*TASK DETAILS*. Please write out exactly, and only, the lines from the first in the material below to the line containing "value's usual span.", both included.

*THE DATA*.

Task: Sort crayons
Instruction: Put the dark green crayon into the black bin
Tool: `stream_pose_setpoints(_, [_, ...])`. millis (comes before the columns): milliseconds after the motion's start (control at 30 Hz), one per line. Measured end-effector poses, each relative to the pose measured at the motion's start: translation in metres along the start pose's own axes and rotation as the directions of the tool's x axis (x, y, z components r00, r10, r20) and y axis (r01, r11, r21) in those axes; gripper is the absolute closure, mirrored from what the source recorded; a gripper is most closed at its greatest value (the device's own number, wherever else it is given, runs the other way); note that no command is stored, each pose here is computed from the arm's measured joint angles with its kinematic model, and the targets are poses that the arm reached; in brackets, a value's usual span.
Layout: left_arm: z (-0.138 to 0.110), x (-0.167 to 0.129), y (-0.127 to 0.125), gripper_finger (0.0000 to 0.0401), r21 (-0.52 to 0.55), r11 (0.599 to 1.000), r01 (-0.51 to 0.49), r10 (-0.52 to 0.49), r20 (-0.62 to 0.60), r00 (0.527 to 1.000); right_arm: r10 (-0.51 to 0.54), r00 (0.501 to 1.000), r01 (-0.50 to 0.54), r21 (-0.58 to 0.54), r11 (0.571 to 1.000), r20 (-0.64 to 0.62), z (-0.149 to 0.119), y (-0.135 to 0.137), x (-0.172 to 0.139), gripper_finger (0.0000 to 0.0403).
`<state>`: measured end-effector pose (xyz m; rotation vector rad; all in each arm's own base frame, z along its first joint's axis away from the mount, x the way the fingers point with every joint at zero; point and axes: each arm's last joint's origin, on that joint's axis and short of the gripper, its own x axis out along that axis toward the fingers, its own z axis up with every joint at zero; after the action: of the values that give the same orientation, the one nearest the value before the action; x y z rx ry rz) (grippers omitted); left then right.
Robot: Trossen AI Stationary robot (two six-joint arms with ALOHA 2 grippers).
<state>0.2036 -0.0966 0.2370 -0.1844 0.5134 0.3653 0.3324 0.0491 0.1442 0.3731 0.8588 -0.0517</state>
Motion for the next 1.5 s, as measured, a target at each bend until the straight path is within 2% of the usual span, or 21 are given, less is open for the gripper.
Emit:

*SOLUTION FOR THIS TASK*.
Task: Sort crayons
Instruction: Put the dark green crayon into the black bin
Tool: `stream_pose_setpoints(_, [_, ...])`. millis (comes before the columns): milliseconds after the motion's start (control at 30 Hz), one per line. Measured end-effector poses, each relative to the pose measured at the motion's start: translation in metres along the start pose's own axes and rotation as the directions of the tool's x axis (x, y, z components r00, r10, r20) and y axis (r01, r11, r21) in those axes; gripper is the absolute closure, mirrored from what the source recorded; a gripper is most closed at its greatest value (the device's own number, wherever else it is given, runs the other way); note that no command is stored, each pose here is computed from the arm's measured joint angles with its kinematic model, and the targets are poses that the arm reached; in brackets, a value's usual span.

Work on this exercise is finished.